Hoy, la realidad del San Martín y de los otros teatros que conforman el Complejo Teatral Buenos Aires (Presidente Alvear, Regio, De la Ribera, Sarmiento) es muy diferente: “hay una sola obra de teatro en cartel en el Teatro Sarmiento, después están publicitando algo que hicieron entre setiembre y diciembre ‘San Martín en los barrios’, y alguna cosita más. El Teatro Alvear está tapeado hace 2000 días. El 19 de marzo pasado hubo una marcha autoconvocada o convocada por gente de la cultura de la Ciudad de Buenos Aires frente a la puerta del teatro para protestar por este vaciamiento cultural”, especificó Sáez.

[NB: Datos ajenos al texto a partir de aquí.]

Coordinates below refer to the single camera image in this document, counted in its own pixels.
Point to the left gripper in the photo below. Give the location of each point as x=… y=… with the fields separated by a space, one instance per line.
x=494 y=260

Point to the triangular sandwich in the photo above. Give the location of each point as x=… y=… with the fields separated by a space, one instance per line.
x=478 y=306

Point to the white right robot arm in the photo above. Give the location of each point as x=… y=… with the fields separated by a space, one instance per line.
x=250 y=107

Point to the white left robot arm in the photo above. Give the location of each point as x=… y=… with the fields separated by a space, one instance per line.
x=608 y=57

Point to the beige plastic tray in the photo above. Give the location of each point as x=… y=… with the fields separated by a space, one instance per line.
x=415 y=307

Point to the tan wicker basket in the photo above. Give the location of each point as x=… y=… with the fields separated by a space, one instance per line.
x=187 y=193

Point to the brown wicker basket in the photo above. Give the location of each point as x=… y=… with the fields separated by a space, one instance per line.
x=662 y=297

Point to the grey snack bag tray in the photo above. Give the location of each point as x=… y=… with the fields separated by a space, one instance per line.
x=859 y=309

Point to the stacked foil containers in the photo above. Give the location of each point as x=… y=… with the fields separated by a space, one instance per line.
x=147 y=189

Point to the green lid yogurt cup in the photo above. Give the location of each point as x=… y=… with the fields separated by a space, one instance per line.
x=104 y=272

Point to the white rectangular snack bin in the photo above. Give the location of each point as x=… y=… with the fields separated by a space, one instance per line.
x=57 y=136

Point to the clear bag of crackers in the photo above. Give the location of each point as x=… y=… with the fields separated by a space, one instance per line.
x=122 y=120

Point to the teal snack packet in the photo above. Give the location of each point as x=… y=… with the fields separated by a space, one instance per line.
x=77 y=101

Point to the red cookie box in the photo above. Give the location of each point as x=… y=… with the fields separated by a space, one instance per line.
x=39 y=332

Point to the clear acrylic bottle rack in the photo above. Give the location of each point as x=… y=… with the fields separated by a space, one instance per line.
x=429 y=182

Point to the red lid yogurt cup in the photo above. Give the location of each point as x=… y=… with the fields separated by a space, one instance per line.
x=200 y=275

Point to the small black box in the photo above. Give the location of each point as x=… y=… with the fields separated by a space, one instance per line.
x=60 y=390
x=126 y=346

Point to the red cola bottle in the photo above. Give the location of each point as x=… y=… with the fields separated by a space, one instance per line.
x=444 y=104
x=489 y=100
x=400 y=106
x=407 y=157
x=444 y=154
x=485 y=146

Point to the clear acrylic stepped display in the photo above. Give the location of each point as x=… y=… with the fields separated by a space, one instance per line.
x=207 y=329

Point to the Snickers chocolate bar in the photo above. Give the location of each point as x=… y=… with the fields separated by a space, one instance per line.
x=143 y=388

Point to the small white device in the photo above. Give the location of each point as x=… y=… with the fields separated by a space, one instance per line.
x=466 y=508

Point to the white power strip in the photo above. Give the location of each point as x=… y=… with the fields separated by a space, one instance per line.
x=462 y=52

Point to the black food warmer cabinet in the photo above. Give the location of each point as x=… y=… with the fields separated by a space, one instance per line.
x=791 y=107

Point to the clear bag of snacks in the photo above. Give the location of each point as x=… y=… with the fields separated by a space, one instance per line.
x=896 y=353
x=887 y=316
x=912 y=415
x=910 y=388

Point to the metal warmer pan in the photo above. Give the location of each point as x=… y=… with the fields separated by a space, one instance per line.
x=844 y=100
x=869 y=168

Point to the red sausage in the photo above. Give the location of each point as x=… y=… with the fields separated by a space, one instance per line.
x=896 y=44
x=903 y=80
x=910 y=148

“La vida teatral de Buenos Aires es estupenda –aseguró el titiritero–, hay de todo, hay un movimiento teatral increíble, pero de lo que estamos hablando es del apoyo oficial al teatro y yo creo que no les interesa, por eso es que el San Martín hace dos años y medio que está prácticamente cerrado sin producciones. Estaba estudiando el último informe de presupuesto de cultura y se redujo a la mitad lo destinado a la formación de bailarines y titiriteros en el San Martín, por todos lados hay reducciones. Por un lado, esto es previsible para un gobierno que está hace tanto en la Ciudad de Buenos Aires, que está regido por el negocio inmobiliario, por el extractivismo urbano como le dicen los urbanistas, la enajenación del espacio público para negociados inmobiliarios de todo tipo y no les interesa este tema. De todas maneras, en la Ciudad de Buenos Aires hace poco se dan como islas de cultura, está el Teatro Cervantes que depende de Nación y que (el ministro de Cultura a nivel nacional, Pablo) Avelluto, que es más piola que (el anterior ministro de área en ciudad, Darío) Lopérfido, nombró a Alejandro Tantanian que es un teatrista muy reconocido que está haciendo un buen trabajo allí”.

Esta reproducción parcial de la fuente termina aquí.